Лёва вместо ответа бросился целовать товарища, и затем они оба побежали на чердак, где вопрос о водворении зайчика и голубя скоро был окончательно решен.
— Миша, а главное то мы с тобой и забыли! — воскликнул вдруг Лёва дрожащим от волнения голосом, когда они вернулись обратно в комнату и Миша снова взялся за молоток, чтобы вколачивать гвозди в ящик, который теперь спешил скорее окончить, думая немедленно приступить к устройству помещения для неожиданных жильцов.
— Что же могли мы забыть? — отозвался Миша.
— Спросить разрешения твоей матери.
— Нет, Лёва, об этом я подумал бы прежде всего, если б заранее не был уверен в ее согласии; мама любит животных и будет баловать их не меньше меня, если еще не больше.
— Ну, тогда, значит, все хорошо.
— Кроме того, еще одно обстоятельство.
— Относительно чего?
— Относительно их же.
— А что?
— Ты знаешь, они оба — и зайка и голубь у меня ведь не простые, а дрессированные; с ними надо хоть полчаса в день позаняться, иначе они все перезабудут… а у тебя каждая минута на счету…
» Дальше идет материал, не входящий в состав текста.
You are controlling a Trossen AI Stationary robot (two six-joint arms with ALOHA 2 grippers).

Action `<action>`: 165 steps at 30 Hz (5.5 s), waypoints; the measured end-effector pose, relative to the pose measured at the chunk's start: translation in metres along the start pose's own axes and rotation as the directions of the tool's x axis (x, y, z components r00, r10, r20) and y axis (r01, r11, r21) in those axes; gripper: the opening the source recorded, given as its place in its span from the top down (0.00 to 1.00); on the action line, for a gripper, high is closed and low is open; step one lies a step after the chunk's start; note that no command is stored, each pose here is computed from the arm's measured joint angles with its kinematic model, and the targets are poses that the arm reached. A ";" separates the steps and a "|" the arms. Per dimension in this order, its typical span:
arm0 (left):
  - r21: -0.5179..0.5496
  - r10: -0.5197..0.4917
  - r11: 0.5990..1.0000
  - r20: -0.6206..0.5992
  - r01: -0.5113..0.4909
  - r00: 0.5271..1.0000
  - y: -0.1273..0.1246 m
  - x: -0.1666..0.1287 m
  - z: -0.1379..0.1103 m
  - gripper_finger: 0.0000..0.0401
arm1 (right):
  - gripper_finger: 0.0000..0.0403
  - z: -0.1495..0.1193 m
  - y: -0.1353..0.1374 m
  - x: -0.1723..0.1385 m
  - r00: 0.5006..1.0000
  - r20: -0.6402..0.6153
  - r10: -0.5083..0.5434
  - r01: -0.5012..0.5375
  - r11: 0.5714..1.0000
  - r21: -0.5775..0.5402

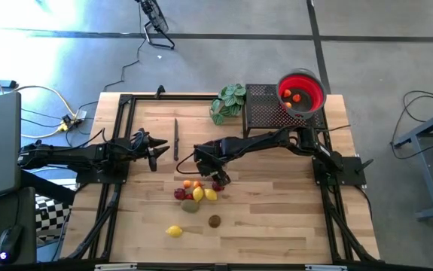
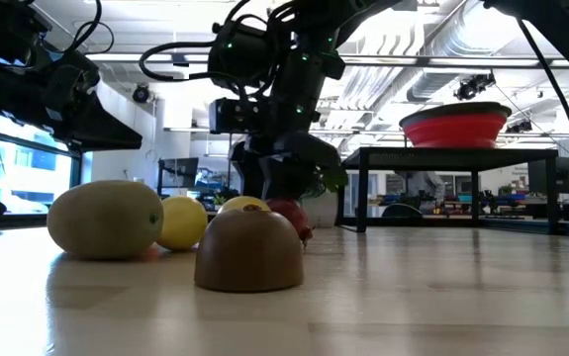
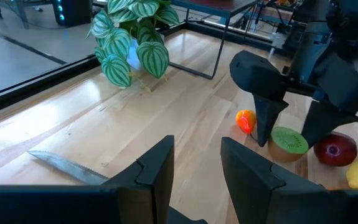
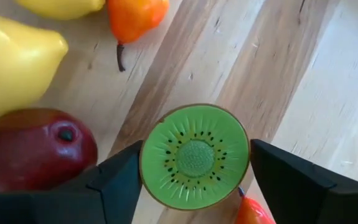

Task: Pick & Place Fruit
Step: Put the half brown kiwi into the red strainer bowl, then put the orange pear into the red strainer bowl

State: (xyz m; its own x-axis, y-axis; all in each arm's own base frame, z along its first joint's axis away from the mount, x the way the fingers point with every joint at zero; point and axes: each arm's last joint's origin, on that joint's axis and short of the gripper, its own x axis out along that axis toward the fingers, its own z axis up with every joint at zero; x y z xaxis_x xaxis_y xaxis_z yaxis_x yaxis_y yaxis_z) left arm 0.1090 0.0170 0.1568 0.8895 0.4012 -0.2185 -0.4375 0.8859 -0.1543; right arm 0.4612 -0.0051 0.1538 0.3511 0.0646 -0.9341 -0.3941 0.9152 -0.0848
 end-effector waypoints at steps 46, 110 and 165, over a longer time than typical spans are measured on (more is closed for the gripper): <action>0.000 0.000 1.000 0.000 0.000 1.000 0.000 0.000 0.000 0.68 | 0.39 0.005 0.000 0.000 0.997 0.065 0.037 -0.040 0.997 0.059; 0.000 0.001 1.000 0.000 -0.001 1.000 0.000 0.000 0.000 0.68 | 0.40 -0.122 -0.055 -0.303 0.723 -0.223 -0.654 0.610 0.454 0.649; 0.000 0.002 1.000 0.000 -0.002 1.000 0.000 0.000 0.000 0.68 | 0.99 -0.146 -0.079 -0.287 0.792 -0.150 -0.591 0.447 0.395 0.803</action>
State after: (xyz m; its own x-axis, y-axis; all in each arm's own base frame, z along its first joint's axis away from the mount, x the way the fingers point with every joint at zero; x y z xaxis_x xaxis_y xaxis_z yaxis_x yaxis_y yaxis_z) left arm 0.1089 0.0171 0.1566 0.8886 0.4029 -0.2190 -0.4392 0.8851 -0.1536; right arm 0.2674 -0.1538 0.3783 0.3836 -0.5497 -0.7421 0.6834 0.7094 -0.1723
— Это ничего; на все хватит времени, раз желание есть. Собирайся с Богом в путь-дорогу, поступай в московскую гимназию, и будь совершенно покоен за судьбу твоих маленьких друзей; я на этих же днях зайду к тебе посмотреть, как ты их дрессируешь, чтобы потом точно также дрессировать их самому.
Лёва еще раз поблагодарил Мишу и ушел домой, совершенно успокоившись, что его питомцы остаются в верных руках; что касается Миши, то он с восторгом думал о том, какое развлечение будут доставлять ему его новые жильцы, и ждал с нетерпением возвращения матери, чтобы скорее ей обо всем сообщить, заранее зная, что она согласится.
День, между тем, давно склонился к вечеру; Миша зажег небольшую, жестяную лампочку, и еще усерднее принялся вколачивать гвозди в крышку ящика; ему хотелось во что бы то ни стало скорее кончить ее, чтобы засесть за приготовление уроков и с завтрашнего дня, по приходе из школы, начать новую, интересную работу. Стенные часы пробили девять; с последним ударом их он вбил последний гвоздь.
— Ура! — радостно воскликнул мальчик и потащил ящик к соседу, откуда, несколько минут спустя, вернулся вполне довольный, держа в руках два двугривенных — это был его первый заработок… О, с каким удовольствием подкидывал он на ладони эти два двугривенных и с какою гордостью передал их потом матери!